A Recent Hurricane Shot a Bolt of Antimatter Toward Earth
By Ryan F. Mandelbaum on 23 May 2018 at 3:00PM
When you think of an alien world, you might think of a strange, stormy place with an inhospitable environment, frequent lightning strikes, and extreme radiation. But who needs an imagination when the storms here on Earth already beam radiation, including antimatter, down toward the ground?
Hurricane Patricia in 2015 was the second most intense tropical cyclone ever on record, travelling up the Pacific coast of Mexico with winds topping out at 215 miles-per-hour. Despite the fierce conditions, scientists still had science to do, and they flew in a plane through its eyewall on 23 October 2015. The planes instruments measured gamma-rays blasted from lightning inside the hurricane, as well as what seemed to be beam of positrons, the antimatter opposite of electrons. Events like these are probably more common than youd think.
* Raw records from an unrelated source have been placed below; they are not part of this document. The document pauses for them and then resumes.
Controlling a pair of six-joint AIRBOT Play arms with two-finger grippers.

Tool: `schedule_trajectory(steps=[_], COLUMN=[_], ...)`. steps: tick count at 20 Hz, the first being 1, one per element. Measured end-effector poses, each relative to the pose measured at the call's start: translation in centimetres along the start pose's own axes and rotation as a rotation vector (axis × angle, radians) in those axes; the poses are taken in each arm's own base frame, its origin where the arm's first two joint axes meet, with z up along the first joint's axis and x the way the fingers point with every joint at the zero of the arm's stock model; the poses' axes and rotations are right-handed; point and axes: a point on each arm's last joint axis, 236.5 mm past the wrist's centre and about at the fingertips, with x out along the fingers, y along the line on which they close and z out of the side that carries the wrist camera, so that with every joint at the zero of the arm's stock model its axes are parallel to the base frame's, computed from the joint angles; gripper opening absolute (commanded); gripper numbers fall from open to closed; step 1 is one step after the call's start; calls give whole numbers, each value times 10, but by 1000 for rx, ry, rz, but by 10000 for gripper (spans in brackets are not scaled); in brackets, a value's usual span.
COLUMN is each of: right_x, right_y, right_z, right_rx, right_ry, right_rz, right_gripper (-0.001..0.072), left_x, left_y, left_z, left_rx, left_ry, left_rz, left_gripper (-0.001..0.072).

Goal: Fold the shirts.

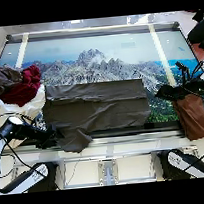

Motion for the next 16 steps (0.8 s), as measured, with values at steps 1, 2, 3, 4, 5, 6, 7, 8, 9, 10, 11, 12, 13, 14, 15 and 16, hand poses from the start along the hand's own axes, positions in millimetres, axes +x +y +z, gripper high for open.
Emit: schedule_trajectory(steps=[1, 2, 3, 4, 5, 6, 7, 8, 9, 10, 11, 12, 13, 14, 15, 16], right_x=[0, 0, 0, 0, 0, 0, 0, -1, -2, -3, -2, 1, 6, 13, 23, 35], right_y=[1, 2, 3, 4, 4, 4, 3, 0, -4, -10, -17, -26, -33, -41, -47, -49], right_z=[0, 0, 1, 1, 1, 1, 0, 0, 0, -2, -6, -15, -28, -43, -63, -82], right_rx=[1, 2, 3, 3, 3, 3, 2, -2, -6, -5, 3, 23, 52, 91, 142, 190], right_ry=[-1, -2, -3, -2, -2, -2, -1, 0, 2, 10, 24, 51, 87, 127, 176, 214], right_rz=[5, 9, 13, 15, 15, 15, 12, -1, -19, -42, -57, -73, -74, -70, -52, -12], right_gripper=[407, 407, 407, 407, 407, 407, 407, 407, 405, 405, 405, 405, 405, 405, 407, 412], left_x=[5, 8, 11, 13, 14, 15, 16, 16, 17, 17, 17, 17, 17, 16, 14, 13], left_y=[-3, -5, -9, -12, -14, -16, -18, -21, -22, -23, -24, -25, -26, -28, -29, -30], left_z=[-1, -1, 1, 6, 12, 13, 13, 13, 12, 11, 10, 8, 6, 5, 4, 4], left_rx=[10, 20, 26, 32, 36, 39, 39, 39, 41, 41, 47, 56, 60, 67, 74, 80], left_ry=[4, 0, -9, -33, -58, -62, -63, -63, -62, -58, -52, -47, -41, -43, -44, -48], left_rz=[1, 2, -4, -10, -12, -17, -24, -31, -34, -38, -41, -42, -47, -52, -54, -55], left_gripper=[463, 396, 222, 7, 15, 15, 14, 15, 14, 14, 14, 14, 14, 14, 14, 14])
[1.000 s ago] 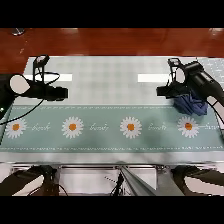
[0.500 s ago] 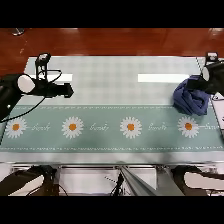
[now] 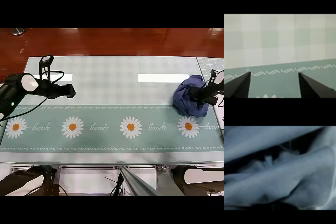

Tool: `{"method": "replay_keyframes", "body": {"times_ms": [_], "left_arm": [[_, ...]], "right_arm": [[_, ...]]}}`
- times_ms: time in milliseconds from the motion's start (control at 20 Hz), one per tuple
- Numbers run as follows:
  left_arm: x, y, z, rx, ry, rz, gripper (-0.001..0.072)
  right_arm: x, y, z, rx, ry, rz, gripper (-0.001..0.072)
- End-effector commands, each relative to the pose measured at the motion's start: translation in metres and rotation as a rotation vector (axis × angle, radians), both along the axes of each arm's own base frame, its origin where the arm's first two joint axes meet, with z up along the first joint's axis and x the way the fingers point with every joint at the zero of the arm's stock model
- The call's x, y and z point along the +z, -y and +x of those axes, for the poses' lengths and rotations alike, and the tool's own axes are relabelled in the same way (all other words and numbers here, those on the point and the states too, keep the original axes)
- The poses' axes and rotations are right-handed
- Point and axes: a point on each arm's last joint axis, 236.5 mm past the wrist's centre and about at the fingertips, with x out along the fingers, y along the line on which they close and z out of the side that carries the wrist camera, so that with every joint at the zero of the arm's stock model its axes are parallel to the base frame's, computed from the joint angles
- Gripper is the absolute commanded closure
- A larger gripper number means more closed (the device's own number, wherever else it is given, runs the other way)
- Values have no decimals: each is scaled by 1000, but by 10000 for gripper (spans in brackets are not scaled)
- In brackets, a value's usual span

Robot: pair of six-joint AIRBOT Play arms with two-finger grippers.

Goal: Fold the shirts.

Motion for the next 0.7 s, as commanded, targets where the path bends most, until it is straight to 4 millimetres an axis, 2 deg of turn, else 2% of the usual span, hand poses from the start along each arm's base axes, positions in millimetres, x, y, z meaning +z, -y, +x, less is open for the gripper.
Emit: {"method": "replay_keyframes", "body": {"times_ms": [0,100,150,250,300,350,450,550,650], "left_arm": [[10,-18,-12,-36,-71,38,5],[29,-40,-25,-52,-124,57,6],[41,-49,-31,-31,-121,52,6],[67,-55,-45,1,-71,16,5],[79,-49,-54,3,-34,-11,5],[90,-41,-65,0,8,-48,5],[102,-23,-89,-9,81,-122,5],[104,-12,-111,-21,129,-156,5],[95,-8,-130,-36,136,-160,6]], "right_arm": [[52,-47,42,123,150,202,684],[136,-60,85,185,375,191,685],[187,-68,102,215,502,162,685],[290,-91,117,284,738,100,685],[337,-104,114,320,839,69,685],[385,-120,106,362,940,42,685],[461,-155,79,464,1104,-3,685],[516,-189,44,555,1226,-22,685],[550,-218,7,644,1309,-28,685]]}}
These terrestrial gamma-ray flashes can happen in any storm that makes lightning, David Smith, one of the studys authors from the University of California, Santa Cruz, told Gizmodo.
The detector on board the plane measured a phenomenon that scientists have been interested in for decades: terrestrial gamma-ray flashes. Its unclear exactly how it happens, but lightning in storms seems to accelerate electrons to nearly light speed. These electrons collide with the particles in the atmosphere, resulting in high-energy x-rays and gamma rays that scientists have measured in satellites and on the ground. The rays could also result from collisions between electrons and their antimatter partners, positrons.